| Required work |
Only lines holding the word "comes" are wanted from the records; copy all of them.

| Recorded data |
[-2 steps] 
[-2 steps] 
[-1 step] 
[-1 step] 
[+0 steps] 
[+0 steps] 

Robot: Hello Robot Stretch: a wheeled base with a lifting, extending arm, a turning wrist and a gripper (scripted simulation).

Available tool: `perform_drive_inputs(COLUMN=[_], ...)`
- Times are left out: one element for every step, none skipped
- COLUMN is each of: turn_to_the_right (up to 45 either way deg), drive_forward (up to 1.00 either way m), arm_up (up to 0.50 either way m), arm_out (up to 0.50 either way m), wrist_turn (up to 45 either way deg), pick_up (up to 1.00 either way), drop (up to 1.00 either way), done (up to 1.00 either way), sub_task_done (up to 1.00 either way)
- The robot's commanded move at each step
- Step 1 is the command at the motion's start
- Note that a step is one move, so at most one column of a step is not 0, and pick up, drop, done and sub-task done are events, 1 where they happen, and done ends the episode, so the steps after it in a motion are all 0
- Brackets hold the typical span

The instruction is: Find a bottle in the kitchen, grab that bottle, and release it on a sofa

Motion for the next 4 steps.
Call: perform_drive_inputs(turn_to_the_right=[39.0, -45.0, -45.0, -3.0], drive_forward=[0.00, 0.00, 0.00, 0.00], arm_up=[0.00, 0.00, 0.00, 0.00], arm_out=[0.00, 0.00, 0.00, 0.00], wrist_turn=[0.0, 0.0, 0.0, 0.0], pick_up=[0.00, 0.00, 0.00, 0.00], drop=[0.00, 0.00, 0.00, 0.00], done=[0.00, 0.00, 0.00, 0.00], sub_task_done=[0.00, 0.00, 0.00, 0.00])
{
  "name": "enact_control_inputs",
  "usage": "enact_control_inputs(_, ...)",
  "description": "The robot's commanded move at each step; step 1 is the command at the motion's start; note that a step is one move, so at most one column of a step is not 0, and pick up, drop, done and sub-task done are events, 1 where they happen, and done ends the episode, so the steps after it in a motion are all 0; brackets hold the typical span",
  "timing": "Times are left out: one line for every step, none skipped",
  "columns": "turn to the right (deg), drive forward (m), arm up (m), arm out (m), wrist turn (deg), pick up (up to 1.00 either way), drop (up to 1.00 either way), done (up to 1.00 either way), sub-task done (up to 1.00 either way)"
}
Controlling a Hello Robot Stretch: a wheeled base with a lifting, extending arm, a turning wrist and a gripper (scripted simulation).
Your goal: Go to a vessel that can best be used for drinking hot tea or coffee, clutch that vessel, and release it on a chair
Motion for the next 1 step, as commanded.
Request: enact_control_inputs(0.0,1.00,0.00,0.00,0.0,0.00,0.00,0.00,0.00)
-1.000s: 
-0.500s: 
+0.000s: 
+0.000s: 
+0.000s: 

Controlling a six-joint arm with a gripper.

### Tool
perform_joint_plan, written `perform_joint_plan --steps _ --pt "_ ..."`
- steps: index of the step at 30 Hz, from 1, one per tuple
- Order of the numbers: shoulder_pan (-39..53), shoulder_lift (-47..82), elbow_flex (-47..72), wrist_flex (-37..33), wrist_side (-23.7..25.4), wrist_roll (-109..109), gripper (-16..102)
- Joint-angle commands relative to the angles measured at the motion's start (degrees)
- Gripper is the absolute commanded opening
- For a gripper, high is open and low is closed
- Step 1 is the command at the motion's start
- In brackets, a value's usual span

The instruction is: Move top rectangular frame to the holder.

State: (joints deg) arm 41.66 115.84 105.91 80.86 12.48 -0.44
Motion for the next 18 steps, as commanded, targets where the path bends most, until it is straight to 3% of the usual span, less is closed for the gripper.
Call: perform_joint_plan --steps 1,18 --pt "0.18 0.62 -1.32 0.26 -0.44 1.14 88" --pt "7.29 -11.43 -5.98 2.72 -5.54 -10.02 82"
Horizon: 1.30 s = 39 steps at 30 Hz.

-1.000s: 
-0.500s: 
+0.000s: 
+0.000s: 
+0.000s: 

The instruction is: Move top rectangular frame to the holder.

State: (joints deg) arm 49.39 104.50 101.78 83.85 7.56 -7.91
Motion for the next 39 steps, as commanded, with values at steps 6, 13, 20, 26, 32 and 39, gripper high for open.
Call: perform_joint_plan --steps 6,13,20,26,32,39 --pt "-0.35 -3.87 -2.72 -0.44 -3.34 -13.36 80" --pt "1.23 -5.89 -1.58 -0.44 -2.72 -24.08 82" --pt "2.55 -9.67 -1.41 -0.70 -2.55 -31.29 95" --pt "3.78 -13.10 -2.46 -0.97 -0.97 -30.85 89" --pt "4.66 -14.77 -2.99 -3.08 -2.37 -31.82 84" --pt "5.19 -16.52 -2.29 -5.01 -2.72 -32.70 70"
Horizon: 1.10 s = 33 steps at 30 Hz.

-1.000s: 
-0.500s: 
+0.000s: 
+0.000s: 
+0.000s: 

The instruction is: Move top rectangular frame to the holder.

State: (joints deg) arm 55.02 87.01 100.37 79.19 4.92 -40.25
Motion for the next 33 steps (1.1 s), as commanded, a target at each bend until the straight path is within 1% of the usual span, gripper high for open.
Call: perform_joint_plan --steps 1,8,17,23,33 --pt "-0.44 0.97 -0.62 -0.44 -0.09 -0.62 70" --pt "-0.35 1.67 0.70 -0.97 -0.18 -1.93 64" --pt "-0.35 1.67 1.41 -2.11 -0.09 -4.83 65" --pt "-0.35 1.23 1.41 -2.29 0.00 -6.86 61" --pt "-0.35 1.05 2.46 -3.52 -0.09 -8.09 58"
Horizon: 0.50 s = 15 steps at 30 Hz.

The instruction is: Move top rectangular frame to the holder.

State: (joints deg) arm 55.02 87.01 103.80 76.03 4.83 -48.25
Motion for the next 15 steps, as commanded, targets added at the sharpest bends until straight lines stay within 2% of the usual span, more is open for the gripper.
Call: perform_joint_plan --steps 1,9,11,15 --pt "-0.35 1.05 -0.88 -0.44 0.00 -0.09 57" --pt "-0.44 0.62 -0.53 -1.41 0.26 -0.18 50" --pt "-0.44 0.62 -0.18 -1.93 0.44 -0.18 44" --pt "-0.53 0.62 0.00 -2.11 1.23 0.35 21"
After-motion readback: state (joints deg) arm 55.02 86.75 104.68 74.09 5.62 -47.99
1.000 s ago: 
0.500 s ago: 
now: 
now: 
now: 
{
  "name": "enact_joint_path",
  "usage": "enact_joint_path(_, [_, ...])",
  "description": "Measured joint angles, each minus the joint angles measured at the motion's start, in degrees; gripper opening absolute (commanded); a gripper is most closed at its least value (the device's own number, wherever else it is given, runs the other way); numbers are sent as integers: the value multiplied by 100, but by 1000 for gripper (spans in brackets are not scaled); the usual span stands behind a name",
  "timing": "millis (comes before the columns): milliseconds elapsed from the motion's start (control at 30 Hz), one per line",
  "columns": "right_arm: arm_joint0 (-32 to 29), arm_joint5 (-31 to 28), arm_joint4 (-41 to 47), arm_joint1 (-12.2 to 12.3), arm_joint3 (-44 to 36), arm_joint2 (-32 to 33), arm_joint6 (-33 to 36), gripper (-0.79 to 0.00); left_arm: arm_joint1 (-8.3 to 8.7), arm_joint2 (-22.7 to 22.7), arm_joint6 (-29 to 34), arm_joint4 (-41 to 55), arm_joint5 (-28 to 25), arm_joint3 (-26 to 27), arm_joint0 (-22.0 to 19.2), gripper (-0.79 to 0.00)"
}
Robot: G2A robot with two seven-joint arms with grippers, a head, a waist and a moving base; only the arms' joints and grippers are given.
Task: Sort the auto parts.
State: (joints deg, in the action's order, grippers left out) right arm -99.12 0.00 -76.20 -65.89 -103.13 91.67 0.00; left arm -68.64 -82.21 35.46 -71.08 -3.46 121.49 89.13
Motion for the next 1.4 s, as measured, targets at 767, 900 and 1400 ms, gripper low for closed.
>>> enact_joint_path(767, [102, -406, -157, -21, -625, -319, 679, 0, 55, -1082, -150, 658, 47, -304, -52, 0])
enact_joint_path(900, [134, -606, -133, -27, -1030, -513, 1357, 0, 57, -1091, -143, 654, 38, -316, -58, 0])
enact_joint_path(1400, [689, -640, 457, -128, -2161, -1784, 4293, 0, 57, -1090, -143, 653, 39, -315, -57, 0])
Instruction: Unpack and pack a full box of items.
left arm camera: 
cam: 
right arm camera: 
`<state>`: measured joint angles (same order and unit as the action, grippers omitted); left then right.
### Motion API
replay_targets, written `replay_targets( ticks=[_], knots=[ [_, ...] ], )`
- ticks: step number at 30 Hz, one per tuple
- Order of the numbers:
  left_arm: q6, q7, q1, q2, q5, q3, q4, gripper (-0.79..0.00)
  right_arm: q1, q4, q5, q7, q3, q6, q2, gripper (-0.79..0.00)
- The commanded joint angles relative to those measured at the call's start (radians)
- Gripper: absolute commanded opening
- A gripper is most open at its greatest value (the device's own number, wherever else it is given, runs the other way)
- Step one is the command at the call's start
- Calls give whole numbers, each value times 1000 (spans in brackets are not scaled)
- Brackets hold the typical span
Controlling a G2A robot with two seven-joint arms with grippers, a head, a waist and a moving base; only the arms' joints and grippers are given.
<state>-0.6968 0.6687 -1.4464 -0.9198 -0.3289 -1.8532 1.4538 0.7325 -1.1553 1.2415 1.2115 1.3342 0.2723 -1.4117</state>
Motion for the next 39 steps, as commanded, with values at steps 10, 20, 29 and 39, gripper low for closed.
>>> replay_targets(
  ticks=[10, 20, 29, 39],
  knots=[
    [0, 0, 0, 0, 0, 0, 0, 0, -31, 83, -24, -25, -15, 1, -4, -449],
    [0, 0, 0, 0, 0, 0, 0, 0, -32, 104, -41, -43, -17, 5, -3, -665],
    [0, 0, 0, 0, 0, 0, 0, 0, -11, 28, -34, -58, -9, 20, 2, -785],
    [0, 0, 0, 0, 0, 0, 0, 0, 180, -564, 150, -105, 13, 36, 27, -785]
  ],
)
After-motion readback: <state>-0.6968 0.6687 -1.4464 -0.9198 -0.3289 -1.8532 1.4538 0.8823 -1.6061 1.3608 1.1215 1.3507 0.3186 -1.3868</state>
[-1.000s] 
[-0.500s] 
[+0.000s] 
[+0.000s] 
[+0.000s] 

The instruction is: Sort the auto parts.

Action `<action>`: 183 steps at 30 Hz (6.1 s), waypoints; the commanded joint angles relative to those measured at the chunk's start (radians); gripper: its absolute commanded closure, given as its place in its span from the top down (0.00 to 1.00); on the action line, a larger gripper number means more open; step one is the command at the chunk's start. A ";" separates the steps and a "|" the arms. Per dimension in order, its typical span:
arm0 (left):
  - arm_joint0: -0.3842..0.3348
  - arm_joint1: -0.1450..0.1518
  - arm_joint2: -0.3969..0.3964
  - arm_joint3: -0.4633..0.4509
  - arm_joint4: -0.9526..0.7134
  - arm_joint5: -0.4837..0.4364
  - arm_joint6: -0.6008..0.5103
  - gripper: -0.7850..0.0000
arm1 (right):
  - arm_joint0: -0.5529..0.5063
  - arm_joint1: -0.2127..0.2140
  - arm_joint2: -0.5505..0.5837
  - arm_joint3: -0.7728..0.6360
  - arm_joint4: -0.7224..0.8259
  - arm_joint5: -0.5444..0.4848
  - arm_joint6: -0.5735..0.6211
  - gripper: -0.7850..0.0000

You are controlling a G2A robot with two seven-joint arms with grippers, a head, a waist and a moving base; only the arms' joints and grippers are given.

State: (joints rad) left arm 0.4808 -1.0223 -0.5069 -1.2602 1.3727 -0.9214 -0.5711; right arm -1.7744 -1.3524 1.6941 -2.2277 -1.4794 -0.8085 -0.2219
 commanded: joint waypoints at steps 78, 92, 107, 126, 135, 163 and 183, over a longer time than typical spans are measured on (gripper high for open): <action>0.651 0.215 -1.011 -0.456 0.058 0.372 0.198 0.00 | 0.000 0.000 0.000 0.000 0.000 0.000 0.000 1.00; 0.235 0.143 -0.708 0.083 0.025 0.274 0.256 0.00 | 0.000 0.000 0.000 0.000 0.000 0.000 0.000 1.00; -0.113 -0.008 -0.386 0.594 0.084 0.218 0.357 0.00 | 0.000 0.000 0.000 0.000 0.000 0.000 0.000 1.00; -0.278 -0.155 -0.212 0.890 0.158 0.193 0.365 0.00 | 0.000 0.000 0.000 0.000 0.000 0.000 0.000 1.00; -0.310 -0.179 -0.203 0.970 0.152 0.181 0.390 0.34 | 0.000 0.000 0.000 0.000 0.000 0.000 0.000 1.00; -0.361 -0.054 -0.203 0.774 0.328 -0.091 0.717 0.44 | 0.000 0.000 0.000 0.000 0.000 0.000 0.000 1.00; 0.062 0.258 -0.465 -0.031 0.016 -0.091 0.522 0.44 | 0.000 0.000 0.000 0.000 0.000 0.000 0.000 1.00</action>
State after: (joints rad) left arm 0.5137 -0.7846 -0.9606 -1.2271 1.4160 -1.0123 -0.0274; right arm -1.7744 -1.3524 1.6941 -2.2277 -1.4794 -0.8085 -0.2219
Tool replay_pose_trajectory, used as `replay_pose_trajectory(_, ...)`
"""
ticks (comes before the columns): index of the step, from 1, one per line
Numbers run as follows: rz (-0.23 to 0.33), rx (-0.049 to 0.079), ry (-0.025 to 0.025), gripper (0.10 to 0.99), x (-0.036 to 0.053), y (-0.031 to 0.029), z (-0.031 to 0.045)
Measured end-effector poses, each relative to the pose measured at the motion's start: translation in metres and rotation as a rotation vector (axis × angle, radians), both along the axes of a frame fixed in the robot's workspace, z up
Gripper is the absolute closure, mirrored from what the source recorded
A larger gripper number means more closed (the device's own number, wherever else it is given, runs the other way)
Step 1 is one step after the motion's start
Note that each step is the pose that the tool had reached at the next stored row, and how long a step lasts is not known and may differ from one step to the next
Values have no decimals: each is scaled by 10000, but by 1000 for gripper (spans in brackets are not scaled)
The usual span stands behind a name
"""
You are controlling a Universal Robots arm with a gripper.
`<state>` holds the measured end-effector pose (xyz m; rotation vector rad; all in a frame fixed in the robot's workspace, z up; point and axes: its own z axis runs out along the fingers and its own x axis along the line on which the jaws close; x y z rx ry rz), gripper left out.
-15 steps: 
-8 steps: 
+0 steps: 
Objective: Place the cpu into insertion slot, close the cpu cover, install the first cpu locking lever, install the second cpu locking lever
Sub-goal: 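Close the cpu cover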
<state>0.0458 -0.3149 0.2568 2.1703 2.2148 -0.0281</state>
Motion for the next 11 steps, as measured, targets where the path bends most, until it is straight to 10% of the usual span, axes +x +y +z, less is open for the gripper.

| Response |
  "timing": "millis (comes before the columns): milliseconds elapsed from the motion's start (control at 30 Hz), one per line",
ticks (comes before the columns): index of the step, from 1, one per line

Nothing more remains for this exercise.